Olá, amigos do esporte. Hoje, deve estar todo mundo comentando o desempenho da seleção do Leão diante do Peru. Por razões operacionais, não pude esperar o resultado do jogo para escrever sobre ele. Mas para o Paraná, pelo menos no papel, a convocação foi boa. Eram quatro jogadores nascidos aqui, presentes na lista de Leão, depois Beletti se machucou e foi cortado, mas permaneceram Rogério Ceni, Leomar e Ricardinho, além do lateral Alessandro, carioca, mas que joga no Atlético. Todos titulares.

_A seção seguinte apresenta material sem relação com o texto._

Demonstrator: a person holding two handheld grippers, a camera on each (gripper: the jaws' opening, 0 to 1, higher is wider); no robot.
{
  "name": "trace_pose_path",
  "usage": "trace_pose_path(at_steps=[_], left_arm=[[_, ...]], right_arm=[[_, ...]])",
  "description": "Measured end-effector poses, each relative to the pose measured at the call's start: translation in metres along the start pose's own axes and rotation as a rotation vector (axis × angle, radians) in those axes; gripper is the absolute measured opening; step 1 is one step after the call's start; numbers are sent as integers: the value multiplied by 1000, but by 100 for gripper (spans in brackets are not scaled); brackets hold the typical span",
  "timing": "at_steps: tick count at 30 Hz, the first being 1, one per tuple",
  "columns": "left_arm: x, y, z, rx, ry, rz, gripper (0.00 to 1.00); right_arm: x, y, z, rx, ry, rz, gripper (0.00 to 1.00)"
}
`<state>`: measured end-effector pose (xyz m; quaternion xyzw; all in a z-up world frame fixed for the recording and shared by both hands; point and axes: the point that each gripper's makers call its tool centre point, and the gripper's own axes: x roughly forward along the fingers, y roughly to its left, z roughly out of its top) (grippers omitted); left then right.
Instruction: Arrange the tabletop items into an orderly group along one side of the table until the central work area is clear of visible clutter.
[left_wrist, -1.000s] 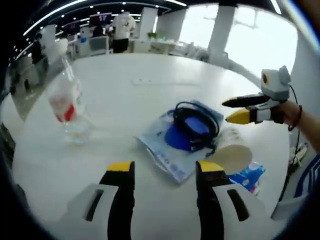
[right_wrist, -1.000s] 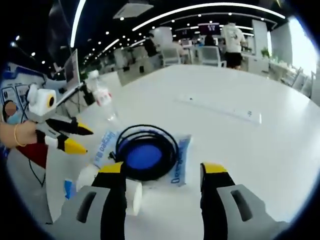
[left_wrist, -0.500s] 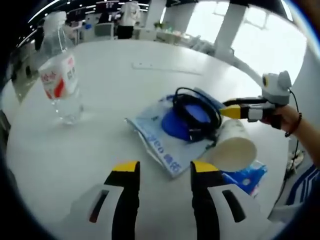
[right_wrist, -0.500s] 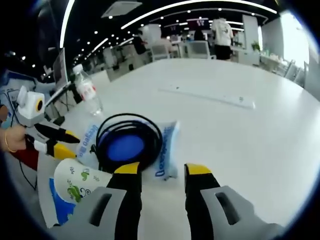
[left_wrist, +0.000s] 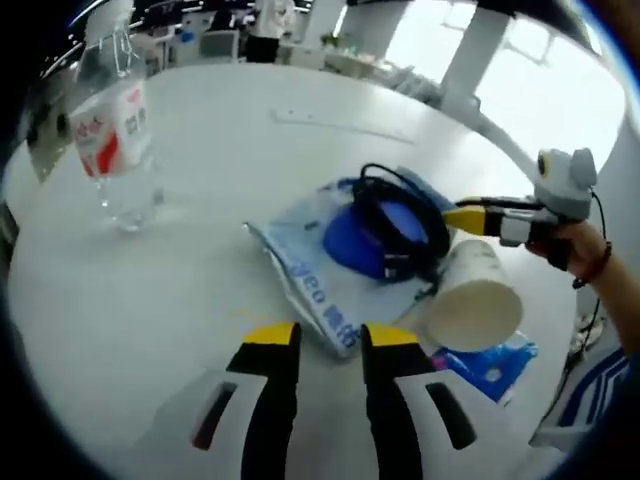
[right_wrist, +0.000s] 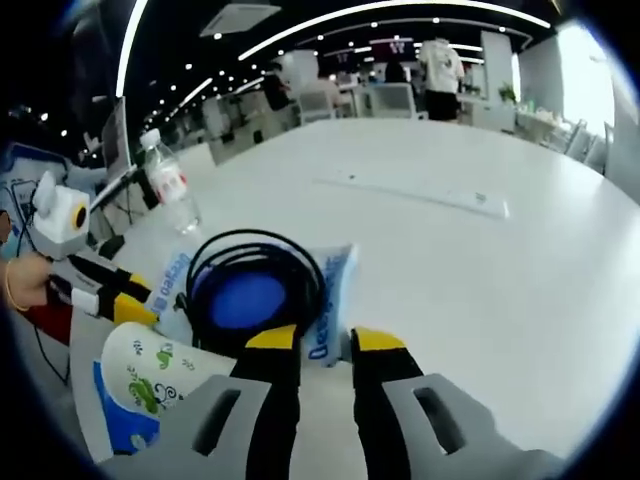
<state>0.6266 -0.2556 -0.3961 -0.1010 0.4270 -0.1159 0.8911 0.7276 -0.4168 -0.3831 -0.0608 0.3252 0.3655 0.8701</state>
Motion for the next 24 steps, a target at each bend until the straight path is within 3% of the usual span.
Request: trace_pose_path(at_steps=[5, 10, 15, 16, 18, 24], left_arm=[[1, -3, 0, -27, -3, -16, 12], [1, 2, 3, -39, -17, 17, 4], [0, 3, 13, -5, -31, 37, 0], [-2, 5, 18, 4, -56, 57, 0], [-2, 7, 22, 53, -61, 78, 0], [-2, 9, 30, 93, -72, 80, 0]], right_arm=[[0, -1, -2, 27, -2, 6, 11], [0, 3, -2, 18, 2, 20, 6], [-1, 7, -1, -18, -8, 24, 2], [-2, 9, -1, -31, -9, 26, 1], [-2, 10, 0, -34, -10, 23, 1], [-1, 7, 5, -36, -21, -7, 1]])
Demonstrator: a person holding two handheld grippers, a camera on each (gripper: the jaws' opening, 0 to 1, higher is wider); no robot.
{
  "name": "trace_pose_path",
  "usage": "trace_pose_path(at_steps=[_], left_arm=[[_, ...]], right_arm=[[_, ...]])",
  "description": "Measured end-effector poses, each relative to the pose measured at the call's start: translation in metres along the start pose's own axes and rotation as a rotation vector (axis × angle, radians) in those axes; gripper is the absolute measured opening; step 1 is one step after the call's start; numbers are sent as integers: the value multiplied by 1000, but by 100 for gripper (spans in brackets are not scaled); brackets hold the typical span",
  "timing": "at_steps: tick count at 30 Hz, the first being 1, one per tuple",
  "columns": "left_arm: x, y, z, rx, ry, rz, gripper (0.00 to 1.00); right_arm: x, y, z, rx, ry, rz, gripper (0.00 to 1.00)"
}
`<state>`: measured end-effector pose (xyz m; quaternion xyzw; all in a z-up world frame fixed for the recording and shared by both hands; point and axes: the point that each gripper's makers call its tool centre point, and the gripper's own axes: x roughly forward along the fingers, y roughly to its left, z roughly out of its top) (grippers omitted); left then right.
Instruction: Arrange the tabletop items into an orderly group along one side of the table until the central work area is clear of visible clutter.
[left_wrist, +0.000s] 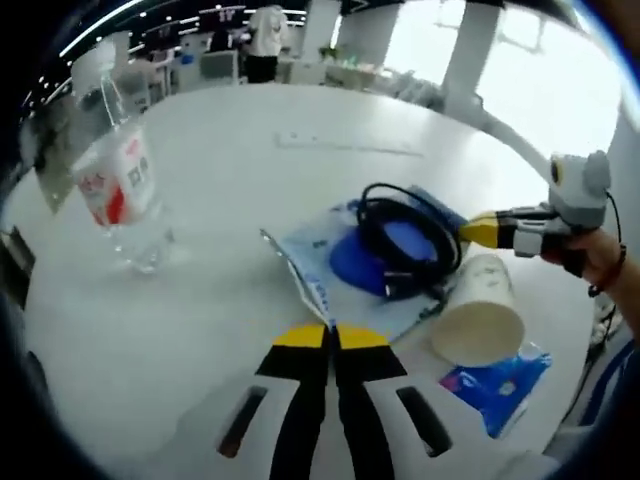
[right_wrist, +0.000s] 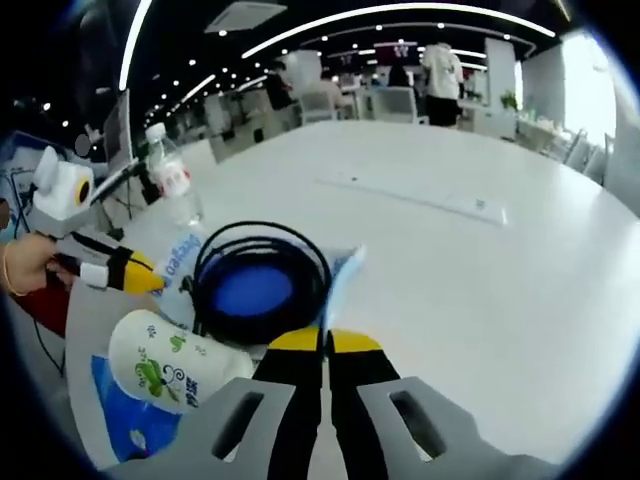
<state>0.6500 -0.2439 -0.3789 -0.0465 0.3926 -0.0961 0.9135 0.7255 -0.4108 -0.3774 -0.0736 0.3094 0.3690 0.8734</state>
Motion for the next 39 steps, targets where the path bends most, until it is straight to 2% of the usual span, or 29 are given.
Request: trace_pose_path(at_steps=[11, 14, 21, 33, 39], left_arm=[[5, -3, 33, 124, -75, -7, 0], [6, -8, 47, 165, -108, -14, 0], [13, -23, 65, 211, -128, -30, 0], [28, -56, 82, 245, -136, -77, 0], [36, -54, 84, 232, -140, -72, 0]], right_arm=[[-7, -17, 17, 18, -79, -75, 1], [-12, -22, 21, 12, -100, -100, 1], [-29, -37, 29, 14, -134, -155, 1], [-51, -59, 24, 43, -151, -220, 1], [-49, -60, 27, 72, -170, -219, 1]])
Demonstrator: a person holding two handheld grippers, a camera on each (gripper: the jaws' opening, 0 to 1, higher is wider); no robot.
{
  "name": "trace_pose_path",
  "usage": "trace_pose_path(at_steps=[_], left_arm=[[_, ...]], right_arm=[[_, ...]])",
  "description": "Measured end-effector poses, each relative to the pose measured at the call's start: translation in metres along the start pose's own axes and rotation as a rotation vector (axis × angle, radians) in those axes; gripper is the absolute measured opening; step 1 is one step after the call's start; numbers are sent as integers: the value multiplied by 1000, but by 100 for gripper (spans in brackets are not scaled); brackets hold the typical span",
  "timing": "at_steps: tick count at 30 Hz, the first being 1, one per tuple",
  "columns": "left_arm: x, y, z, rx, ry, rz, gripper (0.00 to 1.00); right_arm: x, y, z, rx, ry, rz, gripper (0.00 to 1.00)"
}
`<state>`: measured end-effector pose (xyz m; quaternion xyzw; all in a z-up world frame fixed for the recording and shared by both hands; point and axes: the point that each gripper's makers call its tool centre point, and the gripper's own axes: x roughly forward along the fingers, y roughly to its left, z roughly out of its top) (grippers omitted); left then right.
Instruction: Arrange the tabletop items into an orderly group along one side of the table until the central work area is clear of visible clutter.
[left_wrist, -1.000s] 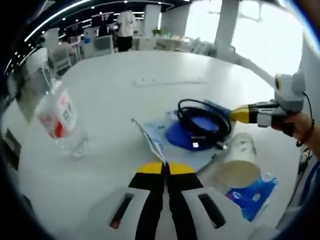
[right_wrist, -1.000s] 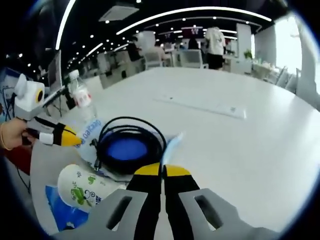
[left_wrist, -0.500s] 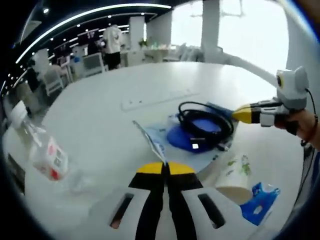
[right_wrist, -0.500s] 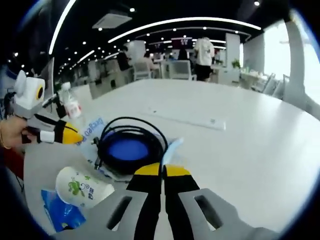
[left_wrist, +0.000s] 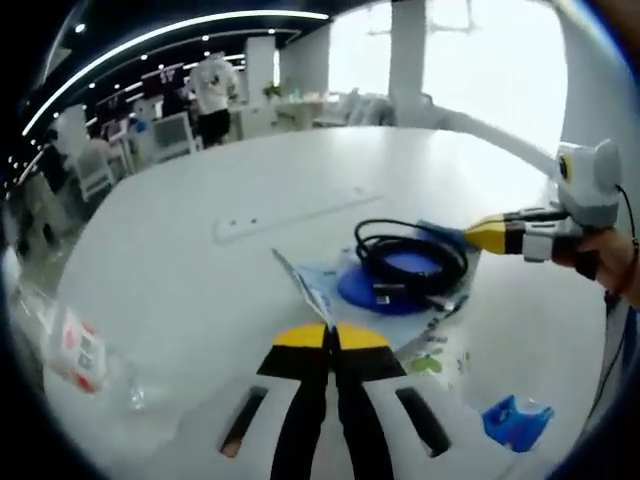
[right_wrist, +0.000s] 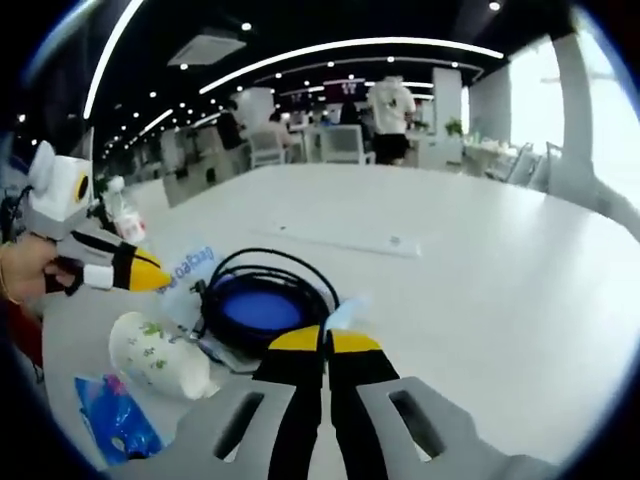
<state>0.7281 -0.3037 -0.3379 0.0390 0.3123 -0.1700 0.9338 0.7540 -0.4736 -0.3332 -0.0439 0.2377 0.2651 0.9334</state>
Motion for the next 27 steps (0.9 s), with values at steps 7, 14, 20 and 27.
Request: trace_pose_path(at_steps=[7, 14, 20, 27], left_arm=[[7, 7, -10, -28, 15, 8, 0], [11, 7, -17, -49, 38, 9, 0], [14, 5, -24, -42, 90, 14, 0], [20, 9, -33, -31, 119, 11, 0]], right_arm=[[10, 3, -7, 4, 16, 2, 1], [14, -1, -11, 24, 25, 4, 1], [13, -7, -28, 22, 75, -25, 1], [12, -9, -42, 36, 99, -27, 1]])
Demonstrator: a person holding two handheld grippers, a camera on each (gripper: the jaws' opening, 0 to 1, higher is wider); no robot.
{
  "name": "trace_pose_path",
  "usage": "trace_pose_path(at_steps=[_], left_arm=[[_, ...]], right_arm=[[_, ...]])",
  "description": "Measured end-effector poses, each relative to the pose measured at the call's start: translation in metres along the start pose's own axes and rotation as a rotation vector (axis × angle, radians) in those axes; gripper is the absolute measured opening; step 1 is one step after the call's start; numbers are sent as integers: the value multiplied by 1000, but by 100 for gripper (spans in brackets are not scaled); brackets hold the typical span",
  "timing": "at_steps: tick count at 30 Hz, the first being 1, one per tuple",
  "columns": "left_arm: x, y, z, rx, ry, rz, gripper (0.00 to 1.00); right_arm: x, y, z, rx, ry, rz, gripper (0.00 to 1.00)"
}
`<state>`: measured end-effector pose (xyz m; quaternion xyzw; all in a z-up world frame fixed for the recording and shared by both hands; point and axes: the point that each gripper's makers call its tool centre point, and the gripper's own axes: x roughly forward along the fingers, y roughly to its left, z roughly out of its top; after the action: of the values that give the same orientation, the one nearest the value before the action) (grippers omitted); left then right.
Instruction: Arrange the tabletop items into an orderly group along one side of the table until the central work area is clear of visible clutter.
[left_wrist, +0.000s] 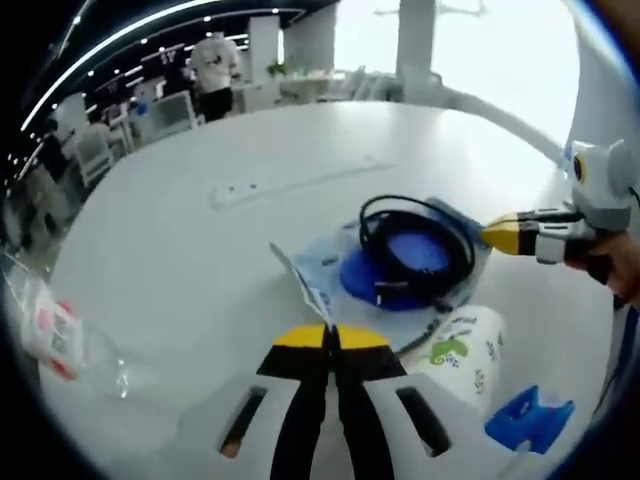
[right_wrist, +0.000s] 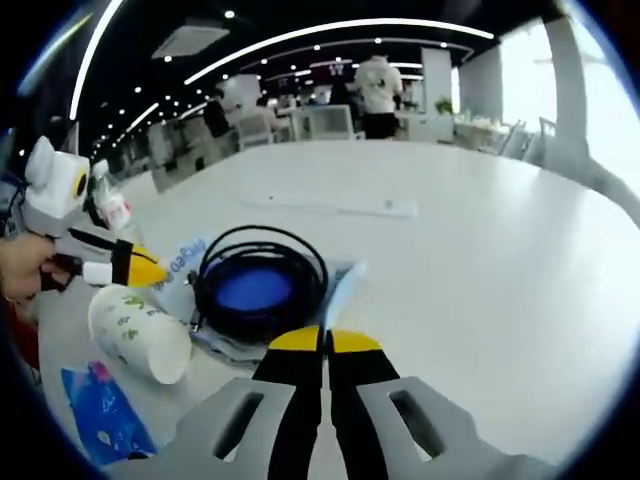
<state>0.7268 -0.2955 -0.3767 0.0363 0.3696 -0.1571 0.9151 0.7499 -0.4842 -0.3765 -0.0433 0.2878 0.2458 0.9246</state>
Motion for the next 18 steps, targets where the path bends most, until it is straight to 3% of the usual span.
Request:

O ruim de escrever por antecendência é que na partida eles podem não ter ido bem, mas se jogaram o que sabem, devem ter tido bom rendimento. No entanto, a sensação atual do futebol paranaense não está na seleção. Trata-se de Kléber, o artilheiro das chuteiras prateadas, goleador do Brasil.
Quando ele chegou a Curitiba, vi os primeiros jogos e admirei sua técnica e velocidade. Comentei isso com o Albari Rosa, craque do time aqui da redação e fotógrafo de visão privilegiada para o esporte. Ele concordou e achamos os dois que não demoraria para Kléber brilhar no futebol do Paraná. Mas vieram as partidas e o futebol de Kléber foi minguando, ele parecia preguiçoso, desinteressado e perdia mais gols do que fazia. Caiu tanto que amargou a reserva em algumas partidas no ano passado.
Século novo, artilheiro renovado. Com suas chuteiras prateadas a voar pelos campos e a empurrar a bola para a rede, Kléber é o maior artilheiro do País nesta temporada. Nenhum outro jogador fez tantos gols quanto ele no Brasil. Foram 30 até agora, 22 só no Campeonato Paranaense.
O maior goleador do Atlético de todos os tempos dentro do campeonato paranaense foi Sicupira, com 29 gols, em 1972. Será que esse recorde será batido? O maior artilheiro do Paranaense é Gabardino, do Palestra, que em 1931 fez nada menos do que 34 gols. Número que nem Kléber nem ninguém deverá quebrar tão cedo.
Apesar de ter marcado mais gols que times inteiros, por incrível que pareça, a torcida do Atlético ainda desconfia do futebol de Kléber. Tem gente que fica pensando no passado, nos tempos em que o artilheiro estava realmente mal, e esquece de aproveitar o presente. E no presente, não há artilheiro como Kléber no Brasil.
CAJU, A MAJESTADE DO ARCO
Nunca o vi jogar, mas para mim ele foi, sem dúvida, o melhor goleiro que o Paraná já teve. Alfredo Gottardi, o Caju, jogou quando eu ainda nem tinha nascido – não que eu seja tão jovem assim, estou quase na fila da vacina contra a gripe e entrando em ônibus sem pagar – mas garanto que ele foi o nosso melhor goleiro. Para chegar a esta conclusão, me valho de opinões de pessoas que o viram jogar e excluo desse roll todos os atleticanos, para não ter dúvidas da isenção das opiniões. Destaco duas pessoas que garantem a superioridade de Caju sobre outros goleiros paranaenses: o nosso Luiz Geraldo Mazza e o jornalista e escritor Nireu Teixeira, ambos coxas-brancas. Eles apontam a excepcional qualidade técnica e o senso de colocação de Caju, até hoje insuperáveis em nossos campos. Não era à toa que Caju foi chamado de ‘‘A Majestade do Arco’’. Adeus, alteza, que agora vai bater uma bola nos campos do senhor.